Dória: Quantas dessas vocês vendem por mês mais ou menos?
 
Paolo: Por mês a gente faz mais ou menos, mil e quinhentas, duas mil por mês.
 
Dória: Você falou que vende uns cem mil doces por mês, então um por cento é isso aí.
 
Paolo: Sim um por cento é essa aí.
 
Dória: E esse senhor é o especialista, ou todo mundo faz?
 
Paolo: Olha, tem os especialistas que têm uma mão mais caprichada.
 
Dória: Como é a mão dele?
 
Paolo: A mão dele tem que ser firme.
 
Dória: Quem é o melhor torteiro aqui? É você?
 
Funcionário: Aqui todo mundo faz bem.
 
Dória: Não vem com essa, ele acabou de falar que tem quem faz melhor.
 
Paolo: É a equipe.
 
Dória: Olha a demagogia, esse pessoal de cozinha é demagógico pra danar, viu.
 
Dória: Mas chega de falar dos doces dele que não tem nenhum jabá nessa história aqui.
 
Dória: Depois de visitarmos a Di Cunto, ou seja, esse polo que representa a melhor tradição culinária da Mooca, agora nós vamos entrar aqui no polo da modernidade, da nova Mooca que fica justamente em frente a Di Cunto.
 
Dória: Oi, tem gente?
 
Felipe: Tem, oi tudo bem Dória? Beleza?
 
Dória: Esse é o Felipe, nós vamos conversar com ele. Ele é o proprietário aqui. E ele diz que é um autêntico moquense, vamos ver.
 
Dória: Estou aqui com o Felipe, que é proprietário de duas casas aqui na Mooca. A Pizza da Mooca, que é bastante boa e aqui o Hospedaria, que abriu faz pouco tempo. O que eu queria saber Felipe é o seguinte, você é empresário da Mooca, você é um moquense, é isso?
 
Felipe: Sou moquense, nascido e criado aqui no bairro. Morei um pouquinho no interior de São Paulo. Em Vinhedo, mas era bem pequeno, dos três aos cinco anos de idade. Então, foi o único momento que eu saí do bairro.
 
Dória: Sua família é italiana?
 
Felipe: Sim, família italiana. Meus bisavós, todos. A parte da minha família de pai é do norte da Itália e de mãe é do sul da Itália.
 
Dória: E vieram direto aqui pra Mooca quando chegaram?
 
Felipe: Eles vieram pra Hospedaria dos Imigrantes. E dali eles foram pro interior.
 
Dória: Então já eram clientes da Di Cunto?
 
Felipe: Provavelmente, a Di Cunto é de 1935.
 
Dória: Seu restaurante é cliente da Di Cunto? O que vocês compram lá?
 
Felipe: A gente pega o pão italiano deles, é muito bom. Eles estão fazendo um pão sensacional italiano. E a gente está tentando fazer com que eles produzam a nossa massa. Estamos tentando acertar uma parceria de receita, então a gente tem a nossa receita e estamos vendo se eles acertam. A gente produz aqui, então a gente quer ver se eles produzem lá pra gente. Estamos passando a receita, só que é a nossa receita, e eles estão trabalhando em cima disso lá.
 
Dória: E daí você descobriu esse ponto aqui na frente da Di Cunto e tornou isso um desafio de fazer a Mooca moderna, na frente da Mooca tradicional?
 
Felipe: Isso. Na verdade, isso é parte de um projeto que a gente está trabalhado há uns três anos já, que é esse projeto de revitalização daqui da região. Principalmente dessa área que a gente está aqui, que é essa Mooca baixa.

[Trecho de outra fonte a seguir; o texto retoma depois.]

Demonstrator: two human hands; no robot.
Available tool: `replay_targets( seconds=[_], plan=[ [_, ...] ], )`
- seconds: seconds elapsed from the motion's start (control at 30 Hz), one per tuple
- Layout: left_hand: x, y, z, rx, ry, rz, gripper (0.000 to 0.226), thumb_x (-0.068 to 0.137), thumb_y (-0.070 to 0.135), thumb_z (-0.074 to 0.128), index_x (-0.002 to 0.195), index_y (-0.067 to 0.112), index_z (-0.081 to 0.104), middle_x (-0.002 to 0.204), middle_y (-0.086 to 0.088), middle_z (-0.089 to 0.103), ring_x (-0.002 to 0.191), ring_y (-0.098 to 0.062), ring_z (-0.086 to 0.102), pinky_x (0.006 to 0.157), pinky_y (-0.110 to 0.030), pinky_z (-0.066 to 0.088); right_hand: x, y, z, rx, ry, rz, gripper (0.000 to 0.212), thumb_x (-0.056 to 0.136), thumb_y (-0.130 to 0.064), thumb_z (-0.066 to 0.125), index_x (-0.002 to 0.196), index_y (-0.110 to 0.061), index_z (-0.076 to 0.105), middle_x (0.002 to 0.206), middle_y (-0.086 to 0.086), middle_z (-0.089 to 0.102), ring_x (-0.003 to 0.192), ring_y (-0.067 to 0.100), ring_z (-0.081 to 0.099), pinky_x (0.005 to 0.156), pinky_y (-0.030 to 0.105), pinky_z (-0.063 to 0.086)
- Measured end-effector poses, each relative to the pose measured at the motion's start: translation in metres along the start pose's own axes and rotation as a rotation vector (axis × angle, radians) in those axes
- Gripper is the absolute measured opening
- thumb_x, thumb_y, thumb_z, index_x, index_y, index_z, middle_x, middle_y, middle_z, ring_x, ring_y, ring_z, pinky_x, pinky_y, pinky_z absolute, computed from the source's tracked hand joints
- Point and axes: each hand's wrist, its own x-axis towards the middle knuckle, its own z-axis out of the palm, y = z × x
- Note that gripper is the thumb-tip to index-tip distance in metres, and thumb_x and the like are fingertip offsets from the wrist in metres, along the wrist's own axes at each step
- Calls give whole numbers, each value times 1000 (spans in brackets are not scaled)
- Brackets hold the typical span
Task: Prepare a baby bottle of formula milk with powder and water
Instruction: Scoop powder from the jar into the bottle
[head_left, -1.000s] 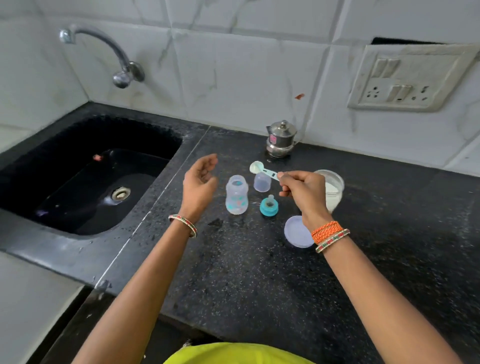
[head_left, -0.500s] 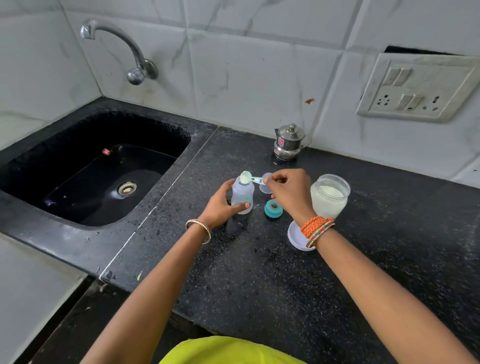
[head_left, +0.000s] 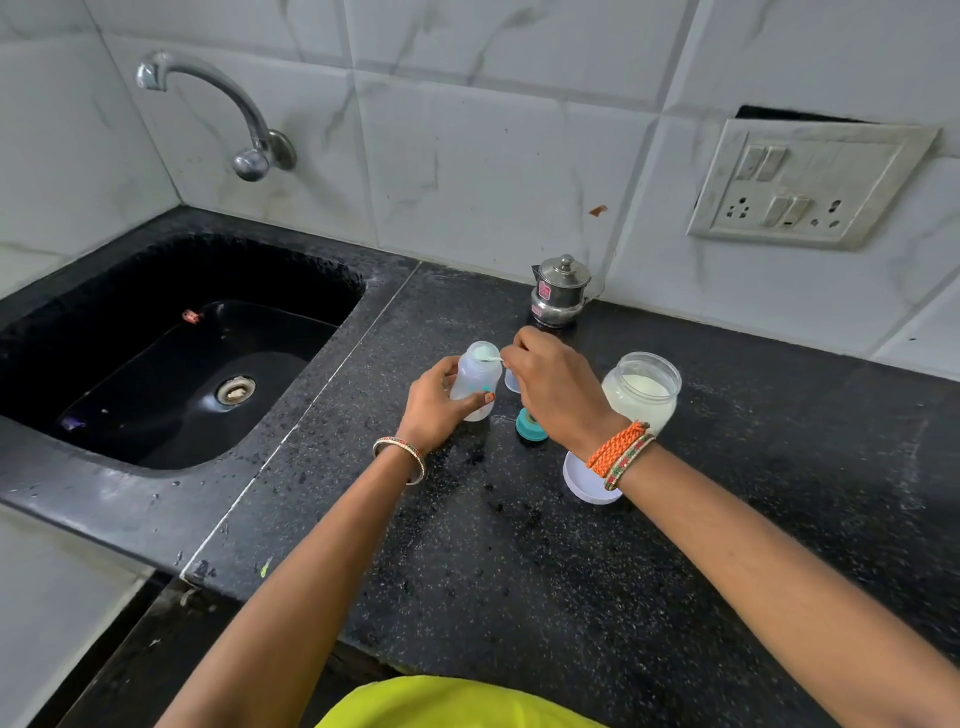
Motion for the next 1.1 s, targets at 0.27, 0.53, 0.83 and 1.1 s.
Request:
replay_targets(
  seconds=[0.27,0.53,0.83,1.1],
  plan=[
    [0,4,1,-34,18,21,51,72,24,81,117,15,58,113,-2,66,103,-14,61,90,-27,50,-6,1,2,168,129,78,18,92,-5,55,101,1,69,96,12,60,82,24,58,70,38,52],
    [0,2,0,-24,20,20,53,71,25,81,118,15,57,114,-2,65,105,-16,60,91,-28,49,-6,3,4,266,185,124,17,91,-8,58,101,-3,71,93,10,61,80,22,60,69,36,53],
    [-4,0,2,-16,15,8,53,72,25,81,118,14,57,115,-2,64,106,-15,58,89,-24,46,-8,4,8,275,178,148,18,91,-9,57,101,-4,71,94,8,62,81,20,59,70,38,54],
    [-6,-1,3,-15,12,-2,53,72,25,81,118,16,57,115,-1,64,108,-16,58,95,-31,47,-10,9,14,305,185,168,17,90,-8,59,101,-4,71,95,8,63,82,20,61,70,33,54]
  ],
)
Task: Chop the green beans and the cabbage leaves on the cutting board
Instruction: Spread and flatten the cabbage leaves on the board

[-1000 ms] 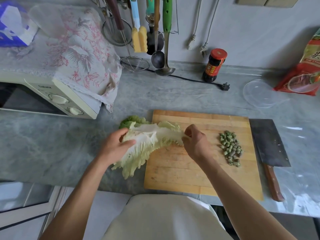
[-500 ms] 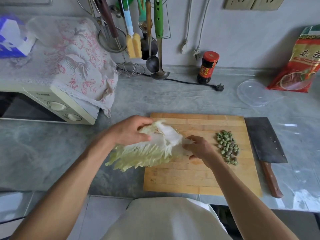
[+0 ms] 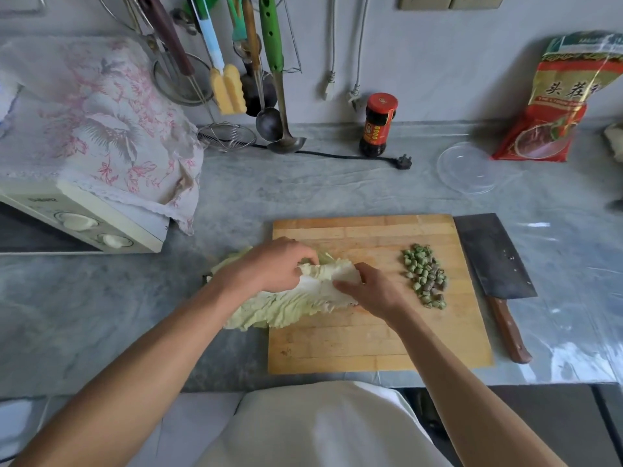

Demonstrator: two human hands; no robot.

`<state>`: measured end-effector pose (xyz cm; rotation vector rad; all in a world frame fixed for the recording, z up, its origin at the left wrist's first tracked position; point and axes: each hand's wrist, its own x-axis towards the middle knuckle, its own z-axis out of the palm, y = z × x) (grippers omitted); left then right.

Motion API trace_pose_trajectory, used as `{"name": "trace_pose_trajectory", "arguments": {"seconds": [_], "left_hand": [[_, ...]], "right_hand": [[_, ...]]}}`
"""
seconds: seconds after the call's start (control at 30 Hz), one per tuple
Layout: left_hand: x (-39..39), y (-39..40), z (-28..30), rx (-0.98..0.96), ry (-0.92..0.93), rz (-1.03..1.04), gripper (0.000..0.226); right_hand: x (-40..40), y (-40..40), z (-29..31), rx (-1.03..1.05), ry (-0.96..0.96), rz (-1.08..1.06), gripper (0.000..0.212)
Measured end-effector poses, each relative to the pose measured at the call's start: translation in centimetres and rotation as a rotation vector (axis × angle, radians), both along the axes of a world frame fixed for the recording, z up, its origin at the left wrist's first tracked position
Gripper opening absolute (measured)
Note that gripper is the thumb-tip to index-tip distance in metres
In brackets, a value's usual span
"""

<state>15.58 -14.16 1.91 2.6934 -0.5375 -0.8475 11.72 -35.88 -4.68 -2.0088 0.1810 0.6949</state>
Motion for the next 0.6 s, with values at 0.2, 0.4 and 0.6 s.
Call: {"name": "trace_pose_trajectory", "arguments": {"seconds": [0.2, 0.4, 0.6], "left_hand": [[0.5, 0.8, -1.3, 0.016, -0.083, 0.035, 0.046], [0.0, 3.2, -2.8, 0.065, -0.182, 0.063, 0.045], [0.3, 1.8, -0.7, 0.007, -0.159, 0.118, 0.026]], "right_hand": [[-0.5, -0.1, -0.6, -0.048, -0.060, -0.112, 0.030], [-0.6, 0.4, -0.4, -0.127, -0.196, -0.076, 0.020], [-0.5, 0.7, -0.5, 0.025, -0.100, -0.326, 0.028]]}}
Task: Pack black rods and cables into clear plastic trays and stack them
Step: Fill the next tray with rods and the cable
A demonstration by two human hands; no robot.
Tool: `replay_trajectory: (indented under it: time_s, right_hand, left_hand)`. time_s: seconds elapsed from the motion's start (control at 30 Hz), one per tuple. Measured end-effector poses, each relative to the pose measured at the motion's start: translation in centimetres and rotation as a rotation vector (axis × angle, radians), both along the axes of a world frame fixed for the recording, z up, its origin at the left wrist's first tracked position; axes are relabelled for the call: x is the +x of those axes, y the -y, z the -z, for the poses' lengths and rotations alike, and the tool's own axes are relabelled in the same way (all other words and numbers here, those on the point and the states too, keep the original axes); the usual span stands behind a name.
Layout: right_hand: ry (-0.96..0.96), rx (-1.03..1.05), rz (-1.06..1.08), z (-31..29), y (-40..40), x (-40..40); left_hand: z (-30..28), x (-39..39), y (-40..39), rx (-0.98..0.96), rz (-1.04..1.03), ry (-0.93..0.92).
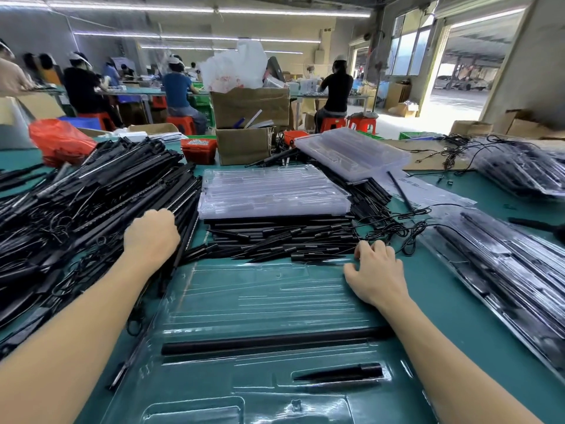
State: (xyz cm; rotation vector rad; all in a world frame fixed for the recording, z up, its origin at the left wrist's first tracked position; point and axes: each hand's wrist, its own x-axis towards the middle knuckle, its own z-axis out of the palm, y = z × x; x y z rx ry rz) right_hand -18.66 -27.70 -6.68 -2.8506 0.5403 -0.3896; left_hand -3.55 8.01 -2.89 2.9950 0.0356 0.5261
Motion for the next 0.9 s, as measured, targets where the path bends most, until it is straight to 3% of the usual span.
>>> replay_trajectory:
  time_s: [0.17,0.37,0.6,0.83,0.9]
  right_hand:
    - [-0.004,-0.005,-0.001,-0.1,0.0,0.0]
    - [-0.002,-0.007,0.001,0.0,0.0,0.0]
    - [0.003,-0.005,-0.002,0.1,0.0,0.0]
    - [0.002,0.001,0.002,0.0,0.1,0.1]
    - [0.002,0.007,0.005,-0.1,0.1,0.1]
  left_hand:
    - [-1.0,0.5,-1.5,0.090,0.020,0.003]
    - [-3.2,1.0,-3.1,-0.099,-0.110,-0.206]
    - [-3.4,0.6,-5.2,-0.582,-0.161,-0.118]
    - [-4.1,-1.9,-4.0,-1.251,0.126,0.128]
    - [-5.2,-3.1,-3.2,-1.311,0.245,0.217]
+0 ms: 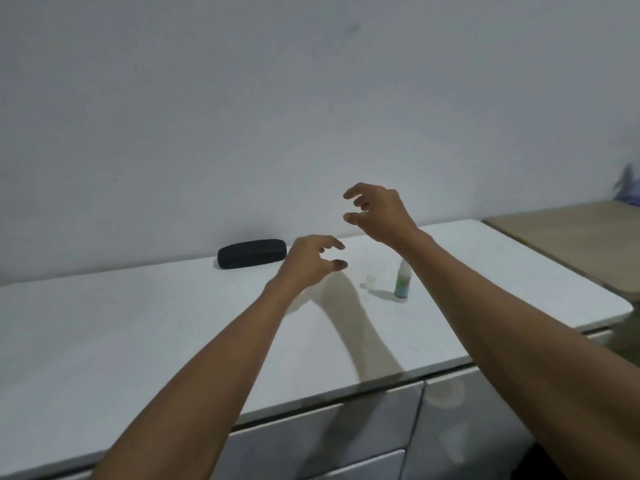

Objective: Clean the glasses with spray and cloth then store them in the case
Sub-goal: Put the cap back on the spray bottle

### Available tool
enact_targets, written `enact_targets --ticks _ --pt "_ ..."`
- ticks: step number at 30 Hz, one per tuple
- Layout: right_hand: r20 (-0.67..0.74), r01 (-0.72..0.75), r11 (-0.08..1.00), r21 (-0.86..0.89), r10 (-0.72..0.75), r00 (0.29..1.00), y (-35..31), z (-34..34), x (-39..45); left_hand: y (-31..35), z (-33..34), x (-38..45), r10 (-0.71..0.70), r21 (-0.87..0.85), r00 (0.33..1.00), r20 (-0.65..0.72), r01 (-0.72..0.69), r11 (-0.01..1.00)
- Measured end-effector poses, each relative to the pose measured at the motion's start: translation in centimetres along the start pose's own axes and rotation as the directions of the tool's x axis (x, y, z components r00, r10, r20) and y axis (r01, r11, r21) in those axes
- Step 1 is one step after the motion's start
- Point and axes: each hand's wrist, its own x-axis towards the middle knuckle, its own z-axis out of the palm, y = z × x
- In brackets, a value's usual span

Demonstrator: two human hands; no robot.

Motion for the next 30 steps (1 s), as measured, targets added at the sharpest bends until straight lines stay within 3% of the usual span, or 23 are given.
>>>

Dória: Eu queria saber um pouco dessa… Como é que você imagina que você transpõe essa coisa neo-moquense na culinária? É o caderno de receita da vovó?
 
Felipe: É o caderno de receita da vovó que é a cozinha que eu acredito que a cozinha paulistana, que é essa cozinha dos imigrantes. Eu acredito que é a forma que eu tenho de traduzir e segurança pra fazer uma cozinha que eu me sinta feliz e ache que vai ser uma comida muito gostosa. Vem de família.
 
Dória: E o que tem da sua avó no seu cardápio?
 
Felipe: A gente tem o arroz e feijão da minha avó que é um clássico, eu como desde pequeno e não podia deixar de fora. Que vem com uma carne de panela uma salada de repolho, é um ritual. Tirando isso tem a parte do porco que é do interior, tem a família do Lucas que é chef . Uma família também caipira, mas de italianos. A gente começou a mesclar um pouquinho de cada família dos funcionários, da equipe, coisas que eles se sentissem a vontade fazendo. E aí nasceu esse mesclado de receitas de família, que é o nosso cardápio. Quanto mais você fuça, mais você acha. A gente achou, inclusive no seu livro, no seu blog achei bastante coisa.
 
Dória: Eu? O que eu fiz?
 
Felipe: No seu livro tinha… A gente abre a cabeça. Então, começa a olhar conceitos diferentes. As receitas começam a aparecer e você fala: essa é uma receita clássica paulistana e ninguém dá valor, sabe? Um exemplo é o arroz de forno. Ninguém quer fazer, é muito simples. Então, a gente queria colocar isso, foi uma curadoria mesmo. Acordar às seis da manhã e ver como minha avó fazia o arroz, quantas vezes ela ia lavar o arroz o feijão, quanto tempo deixava o repolho na água. E o vinho merecia essa homenagem do nacional. O Brasil ganha medalhas em degustação às cegas. Eu sempre tomei vinho italiano, agora aqui no Hospedaria eu venho aprendendo a tomar o nacional e venho valorizando muito.
 
Dória: E o futuro da nova Mooca? Vai ser igual o resto da cidade?
 
Felipe: Não, nada contra São Paulo. Mas alguém essa semana veio me falar: eu sou paulistano, mas São Paulo é uma cidade chata. Vieram me falar isso essa semana, um cara artista plástico, cabeça aberta, sensacional. Eu falei: como assim? Ele falou sempre que a gente olha os formadores de opinião, eles estão sempre nos mesmos lugares. Você olha Instagram, eles estão sempre nos mesmos lugares Os caras comem todo dia sempre nos mesmos cinco lugares? Tanta coisa pra descobrir, tanto lugarzinho diferente. Então, a Mooca vem como essa opção diferente, abrindo cores diferentes. Valores de aluguel são menores aqui, então a gente consegue oferecer um cardápio legal, agente vende comida boa por um preço honesto. Nosso restaurante vende trinta por cento mais barato do que um restaurante na zona sul. A gente coloca isso em prática de fato para as pessoas virem. Fora a história do bairro que é gigante e é um lugar que a gente pode fazer coisas culturais bacanas.
 
Dória: Acabamos de conversar aqui com o Felipe que é um moquense pós-moderno e um empreendedor de presente e futuro aqui na nossa Mooca. Obrigado Felipe.
 
Felipe: Obrigado Dória. Fico feliz com sua visita e obrigado pela oportunidade de falar um pouquinho.